La cultura è una cosa ben diversa. È organizzazione, disciplina del proprio io interiore, è presa di possesso della propria personalità, è conquista di coscienza superiore, per la quale si riesce a comprendere il proprio valore storico, la propria funzione nella vita, i propri diritti e i propri doveri. Ma tutto ciò non può avvenire per evoluzione spontanea, per azioni e reazioni indipendenti dalla propria volontà, come avviene nella natura vegetale e animale in cui ogni singolo si seleziona e specifica i propri organi inconsciamente, per legge fatale delle cose. L’uomo è soprattutto spirito, cioè creazione storica, e non natura. Non si spiegherebbe altrimenti il perché, essendo sempre esistiti sfruttati e sfruttatori, creatori di ricchezza e consumatori egoistici di essa, non si sia ancora realizzato il socialismo. Gli è che solo a grado a grado, a strato a strato, l’umanità ha acquistato coscienza del proprio valore e si è conquistato il diritto di vivere indipendentemente dagli schemi e dai diritti di minoranze storicamente affermatesi prima. E questa coscienza si è formata non sotto il pungolo brutale delle necessità fisiologiche, ma per la riflessione intelligente, prima di alcuni e poi di tutta una classe, sulle ragioni di certi fatti e sui mezzi migliori per convertirli da occasione di vassallaggio in segnacolo di ribellione e di ricostruzione sociale. Ciò vuol dire che ogni rivoluzione è stata preceduta da un intenso lavorio di critica, di penetrazione culturale, di permeazione di idee attraverso aggregati di uomini prima refrattari e solo pensosi di risolvere giorno per giorno, ora per ora, il proprio problema economico e politico per se stessi, senza legami di solidarietà con gli altri che si trovavano nelle stesse condizioni. (…)
Lo stesso fenomeno si ripete oggi per il socialismo. È attraverso la critica della civiltà capitalistica che si è formata o si sta formando la coscienza unitaria del proletariato, e critica vuol dire cultura, e non già evoluzione spontanea e naturalistica. Critica vuol dire appunto quella coscienza dell’io che Novalis dava come fine alla cultura.
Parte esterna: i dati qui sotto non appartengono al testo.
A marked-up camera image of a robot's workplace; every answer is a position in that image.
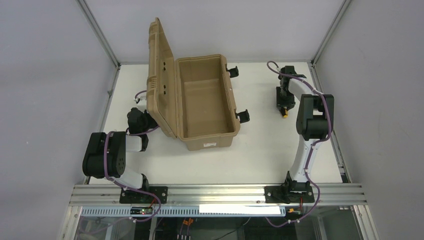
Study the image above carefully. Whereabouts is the black yellow screwdriver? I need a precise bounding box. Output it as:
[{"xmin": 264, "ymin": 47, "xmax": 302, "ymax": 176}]
[{"xmin": 281, "ymin": 110, "xmax": 288, "ymax": 118}]

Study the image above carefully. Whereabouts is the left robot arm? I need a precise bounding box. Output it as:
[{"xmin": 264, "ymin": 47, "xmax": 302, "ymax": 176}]
[{"xmin": 82, "ymin": 107, "xmax": 159, "ymax": 192}]

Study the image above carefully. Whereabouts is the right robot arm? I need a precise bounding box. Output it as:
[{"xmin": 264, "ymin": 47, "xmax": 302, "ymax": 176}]
[{"xmin": 272, "ymin": 65, "xmax": 334, "ymax": 203}]

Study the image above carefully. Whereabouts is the black toolbox latch near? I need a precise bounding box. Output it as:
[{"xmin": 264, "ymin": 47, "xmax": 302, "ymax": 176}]
[{"xmin": 235, "ymin": 109, "xmax": 251, "ymax": 124}]

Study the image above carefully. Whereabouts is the tan plastic toolbox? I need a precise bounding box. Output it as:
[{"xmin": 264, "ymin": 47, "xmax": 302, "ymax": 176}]
[{"xmin": 146, "ymin": 18, "xmax": 241, "ymax": 151}]

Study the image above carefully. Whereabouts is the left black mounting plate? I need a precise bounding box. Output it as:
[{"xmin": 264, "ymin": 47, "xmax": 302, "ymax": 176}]
[{"xmin": 119, "ymin": 186, "xmax": 169, "ymax": 204}]

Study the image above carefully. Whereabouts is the black mounting plate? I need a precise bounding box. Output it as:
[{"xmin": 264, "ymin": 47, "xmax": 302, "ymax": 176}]
[
  {"xmin": 264, "ymin": 185, "xmax": 316, "ymax": 204},
  {"xmin": 119, "ymin": 186, "xmax": 169, "ymax": 204}
]

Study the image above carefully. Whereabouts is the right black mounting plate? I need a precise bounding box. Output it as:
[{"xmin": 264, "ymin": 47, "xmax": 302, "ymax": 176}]
[{"xmin": 264, "ymin": 185, "xmax": 316, "ymax": 204}]

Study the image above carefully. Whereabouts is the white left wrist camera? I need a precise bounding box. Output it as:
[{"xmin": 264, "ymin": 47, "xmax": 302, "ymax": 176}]
[{"xmin": 136, "ymin": 98, "xmax": 147, "ymax": 112}]

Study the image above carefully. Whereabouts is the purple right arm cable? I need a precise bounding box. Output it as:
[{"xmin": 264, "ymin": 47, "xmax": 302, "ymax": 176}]
[{"xmin": 264, "ymin": 60, "xmax": 334, "ymax": 229}]

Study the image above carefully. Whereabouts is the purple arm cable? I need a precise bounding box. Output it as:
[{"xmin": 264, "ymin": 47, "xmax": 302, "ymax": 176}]
[
  {"xmin": 264, "ymin": 60, "xmax": 334, "ymax": 229},
  {"xmin": 77, "ymin": 90, "xmax": 163, "ymax": 234}
]

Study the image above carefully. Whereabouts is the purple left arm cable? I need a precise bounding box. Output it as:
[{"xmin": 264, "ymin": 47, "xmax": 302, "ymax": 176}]
[{"xmin": 77, "ymin": 90, "xmax": 163, "ymax": 234}]

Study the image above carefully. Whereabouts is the aluminium frame rail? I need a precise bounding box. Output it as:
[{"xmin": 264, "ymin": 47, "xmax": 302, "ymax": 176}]
[{"xmin": 69, "ymin": 183, "xmax": 367, "ymax": 207}]

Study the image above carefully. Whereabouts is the white slotted cable duct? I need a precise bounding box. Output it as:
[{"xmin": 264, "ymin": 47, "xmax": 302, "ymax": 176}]
[{"xmin": 81, "ymin": 204, "xmax": 286, "ymax": 218}]

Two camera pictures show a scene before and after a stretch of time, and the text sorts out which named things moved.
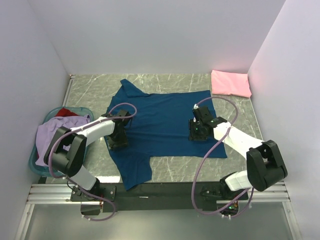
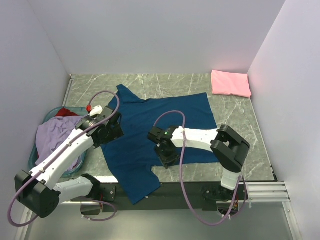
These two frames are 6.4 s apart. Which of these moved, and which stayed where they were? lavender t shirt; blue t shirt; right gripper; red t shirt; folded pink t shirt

Io che si oppone agli altri, che si differenzia e, essendosi creata una meta, giudica i fatti e gli avvenimenti oltre che in sé e per sé anche come valori di propulsione o di repulsione. Conoscere se stessi vuol dire essere se stessi, vuol dire essere padroni di se stessi, distinguersi, uscire fuori dal caos, essere un elemento di ordine, ma del proprio ordine e della propria disciplina ad un ideale. E non si può ottenere ciò se non si conoscono anche gli altri, la loro storia, il susseguirsi degli sforzi che essi hanno fatto per essere ciò che sono, per creare la civiltà che hanno creato e alla quale noi vogliamo sostituire la nostra. Vuol dire avere nozioni di cosa è la natura e le sue leggi per conoscere le leggi che governano lo spirito. E tutto imparare senza perdere di vista lo scopo ultimo che è di meglio conoscere se stessi attraverso gli altri e gli altri attraverso se stessi.
Se è vero che la storia universale è una catena degli sforzi che l’uomo ha fatto per liberarsi e dai privilegi e dai pregiudizi e dalle idolatrie, non si capisce perché il proletariato, che un altro anello vuol aggiungere a quella catena, non debba sapere come e perché e da chi sia stato preceduto, e quale giovamento possa trarre da questo sapere».